* Material to process *
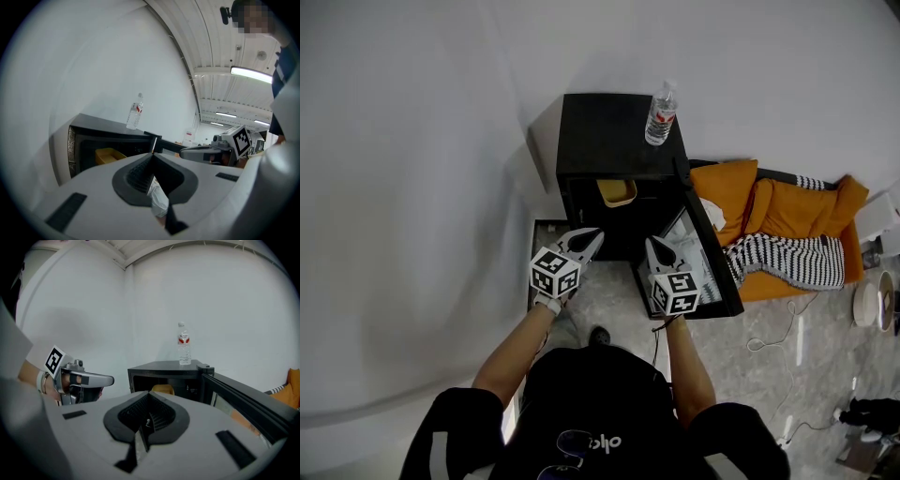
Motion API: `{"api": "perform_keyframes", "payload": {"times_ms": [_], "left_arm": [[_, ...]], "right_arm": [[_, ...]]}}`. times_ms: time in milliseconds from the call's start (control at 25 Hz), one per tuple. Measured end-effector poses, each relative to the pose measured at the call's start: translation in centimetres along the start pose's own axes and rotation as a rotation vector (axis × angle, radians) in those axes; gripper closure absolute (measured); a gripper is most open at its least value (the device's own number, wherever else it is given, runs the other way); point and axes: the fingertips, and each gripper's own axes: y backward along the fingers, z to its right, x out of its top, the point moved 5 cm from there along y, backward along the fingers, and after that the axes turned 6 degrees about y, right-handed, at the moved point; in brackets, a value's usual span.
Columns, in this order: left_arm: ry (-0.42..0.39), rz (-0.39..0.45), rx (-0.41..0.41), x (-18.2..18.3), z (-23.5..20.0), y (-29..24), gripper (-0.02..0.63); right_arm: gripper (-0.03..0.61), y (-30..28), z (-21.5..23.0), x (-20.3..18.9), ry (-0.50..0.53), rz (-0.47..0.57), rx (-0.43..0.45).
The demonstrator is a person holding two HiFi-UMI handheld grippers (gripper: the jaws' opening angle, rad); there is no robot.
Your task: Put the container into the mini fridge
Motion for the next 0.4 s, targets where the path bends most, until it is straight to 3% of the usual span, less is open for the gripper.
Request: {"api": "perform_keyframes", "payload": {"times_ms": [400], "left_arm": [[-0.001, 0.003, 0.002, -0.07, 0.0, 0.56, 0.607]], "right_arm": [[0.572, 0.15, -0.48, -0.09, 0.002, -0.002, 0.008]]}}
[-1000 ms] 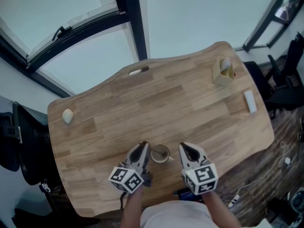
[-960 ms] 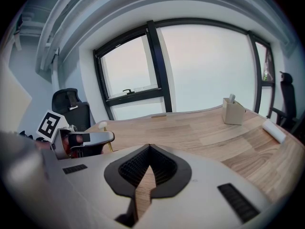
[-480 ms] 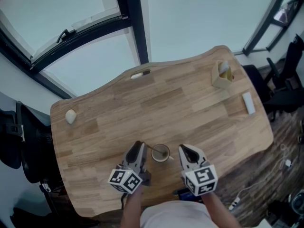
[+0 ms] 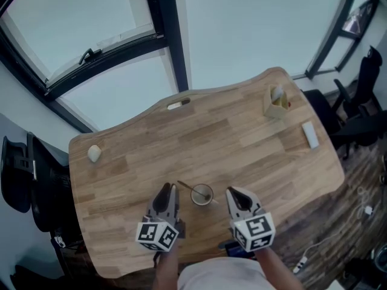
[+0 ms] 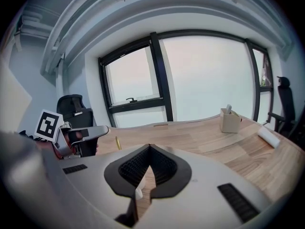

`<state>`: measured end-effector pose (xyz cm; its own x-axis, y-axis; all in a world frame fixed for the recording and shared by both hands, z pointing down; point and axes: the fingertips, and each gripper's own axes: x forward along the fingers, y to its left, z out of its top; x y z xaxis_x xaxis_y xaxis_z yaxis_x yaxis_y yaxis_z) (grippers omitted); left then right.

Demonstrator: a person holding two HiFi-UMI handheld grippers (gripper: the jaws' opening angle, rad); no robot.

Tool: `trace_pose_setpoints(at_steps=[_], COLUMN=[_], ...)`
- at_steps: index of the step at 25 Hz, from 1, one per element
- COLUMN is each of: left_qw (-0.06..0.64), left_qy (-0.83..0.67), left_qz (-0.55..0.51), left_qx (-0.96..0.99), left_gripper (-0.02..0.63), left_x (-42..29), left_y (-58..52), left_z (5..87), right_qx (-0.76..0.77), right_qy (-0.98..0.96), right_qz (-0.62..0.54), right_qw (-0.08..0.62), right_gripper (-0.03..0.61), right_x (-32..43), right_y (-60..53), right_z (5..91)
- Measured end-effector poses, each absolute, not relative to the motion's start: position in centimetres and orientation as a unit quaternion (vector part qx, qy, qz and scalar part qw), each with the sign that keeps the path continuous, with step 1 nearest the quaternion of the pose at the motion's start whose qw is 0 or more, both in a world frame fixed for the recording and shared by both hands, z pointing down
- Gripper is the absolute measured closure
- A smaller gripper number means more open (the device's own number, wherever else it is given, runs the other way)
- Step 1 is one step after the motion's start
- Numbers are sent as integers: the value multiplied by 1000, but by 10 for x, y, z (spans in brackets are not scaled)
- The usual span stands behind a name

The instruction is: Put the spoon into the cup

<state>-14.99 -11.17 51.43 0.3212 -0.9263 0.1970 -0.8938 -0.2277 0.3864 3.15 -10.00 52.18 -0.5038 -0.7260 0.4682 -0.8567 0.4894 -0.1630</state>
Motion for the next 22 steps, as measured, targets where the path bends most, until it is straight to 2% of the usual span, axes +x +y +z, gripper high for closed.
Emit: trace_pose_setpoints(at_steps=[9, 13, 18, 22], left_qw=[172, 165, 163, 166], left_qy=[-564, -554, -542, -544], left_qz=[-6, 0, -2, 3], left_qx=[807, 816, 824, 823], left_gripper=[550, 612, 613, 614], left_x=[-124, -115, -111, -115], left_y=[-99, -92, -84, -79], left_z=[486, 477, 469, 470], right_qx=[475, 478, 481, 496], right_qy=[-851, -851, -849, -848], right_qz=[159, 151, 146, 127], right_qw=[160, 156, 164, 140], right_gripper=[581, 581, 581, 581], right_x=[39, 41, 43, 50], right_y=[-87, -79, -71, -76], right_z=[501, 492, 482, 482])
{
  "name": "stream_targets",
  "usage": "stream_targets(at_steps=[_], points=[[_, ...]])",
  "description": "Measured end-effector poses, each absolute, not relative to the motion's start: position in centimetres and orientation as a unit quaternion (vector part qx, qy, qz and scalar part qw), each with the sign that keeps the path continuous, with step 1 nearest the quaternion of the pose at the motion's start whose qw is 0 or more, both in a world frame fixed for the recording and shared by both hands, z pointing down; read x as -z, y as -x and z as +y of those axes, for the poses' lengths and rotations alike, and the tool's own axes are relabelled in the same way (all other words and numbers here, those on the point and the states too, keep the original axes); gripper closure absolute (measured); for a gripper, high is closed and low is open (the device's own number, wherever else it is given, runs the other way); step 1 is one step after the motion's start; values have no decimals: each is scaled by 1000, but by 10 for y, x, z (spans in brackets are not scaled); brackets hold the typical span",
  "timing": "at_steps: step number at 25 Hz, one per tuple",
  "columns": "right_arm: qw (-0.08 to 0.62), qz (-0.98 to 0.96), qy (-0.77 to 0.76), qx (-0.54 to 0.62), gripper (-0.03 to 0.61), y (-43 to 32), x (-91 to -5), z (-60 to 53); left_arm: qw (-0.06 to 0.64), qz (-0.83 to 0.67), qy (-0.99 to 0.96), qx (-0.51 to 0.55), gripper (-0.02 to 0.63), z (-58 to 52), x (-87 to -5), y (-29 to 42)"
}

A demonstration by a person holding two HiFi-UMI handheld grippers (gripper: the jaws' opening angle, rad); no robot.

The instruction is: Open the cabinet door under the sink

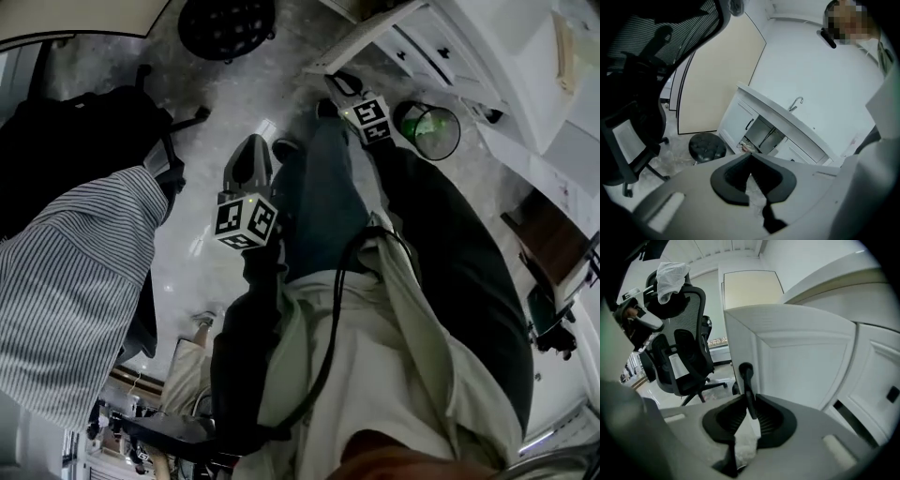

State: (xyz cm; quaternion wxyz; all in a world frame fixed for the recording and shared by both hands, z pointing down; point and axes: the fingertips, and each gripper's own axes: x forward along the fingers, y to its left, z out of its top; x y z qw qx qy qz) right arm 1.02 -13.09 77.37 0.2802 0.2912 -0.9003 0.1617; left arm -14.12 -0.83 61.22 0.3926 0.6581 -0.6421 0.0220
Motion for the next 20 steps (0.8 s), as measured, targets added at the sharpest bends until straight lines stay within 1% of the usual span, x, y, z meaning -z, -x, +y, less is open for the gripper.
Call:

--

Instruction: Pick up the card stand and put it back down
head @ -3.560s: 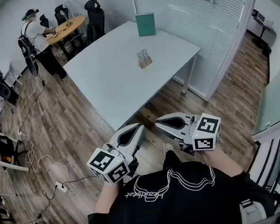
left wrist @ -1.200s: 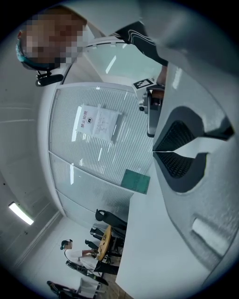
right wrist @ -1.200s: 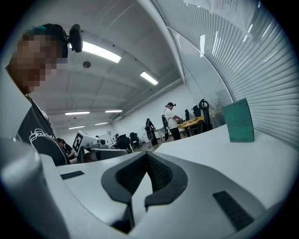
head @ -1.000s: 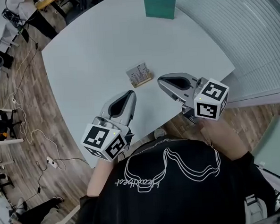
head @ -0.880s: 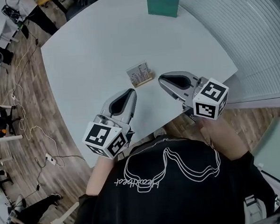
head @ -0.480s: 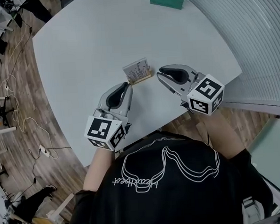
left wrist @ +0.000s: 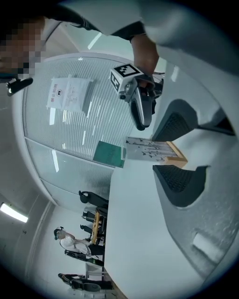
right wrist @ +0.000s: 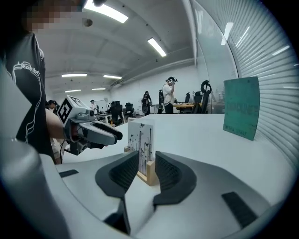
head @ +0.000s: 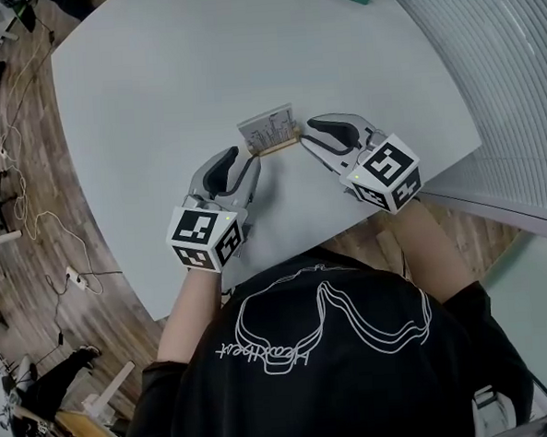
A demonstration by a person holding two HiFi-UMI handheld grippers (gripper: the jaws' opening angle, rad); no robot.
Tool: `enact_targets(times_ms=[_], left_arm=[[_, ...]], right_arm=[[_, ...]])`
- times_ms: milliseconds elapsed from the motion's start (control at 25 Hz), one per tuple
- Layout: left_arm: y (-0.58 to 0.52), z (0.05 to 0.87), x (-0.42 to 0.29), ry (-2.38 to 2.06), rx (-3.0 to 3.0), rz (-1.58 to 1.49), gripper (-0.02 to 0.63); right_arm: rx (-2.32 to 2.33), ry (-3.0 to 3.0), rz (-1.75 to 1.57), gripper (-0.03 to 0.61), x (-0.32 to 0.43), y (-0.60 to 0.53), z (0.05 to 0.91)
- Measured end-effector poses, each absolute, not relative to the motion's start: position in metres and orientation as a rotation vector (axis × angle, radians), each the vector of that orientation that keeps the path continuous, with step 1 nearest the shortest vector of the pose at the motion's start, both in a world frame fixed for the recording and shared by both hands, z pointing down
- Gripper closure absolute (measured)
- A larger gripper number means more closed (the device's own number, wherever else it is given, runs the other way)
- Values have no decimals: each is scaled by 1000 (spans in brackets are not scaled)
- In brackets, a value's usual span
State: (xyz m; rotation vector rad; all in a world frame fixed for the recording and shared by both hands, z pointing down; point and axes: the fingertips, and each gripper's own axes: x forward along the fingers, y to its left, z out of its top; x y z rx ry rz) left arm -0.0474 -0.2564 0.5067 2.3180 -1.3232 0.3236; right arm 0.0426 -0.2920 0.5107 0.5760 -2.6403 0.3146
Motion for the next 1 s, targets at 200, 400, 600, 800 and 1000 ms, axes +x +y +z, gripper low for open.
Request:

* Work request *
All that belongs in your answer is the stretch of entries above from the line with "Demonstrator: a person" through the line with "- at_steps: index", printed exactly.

* The completed task *
Demonstrator: a person holding two HiFi-UMI handheld grippers (gripper: the jaws' opening angle, rad); no robot.

Tool: `trace_pose_setpoints(at_steps=[_], COLUMN=[_], ...)`
- at_steps: index of the step at 25 Hz, from 1, one per element

This concludes the response.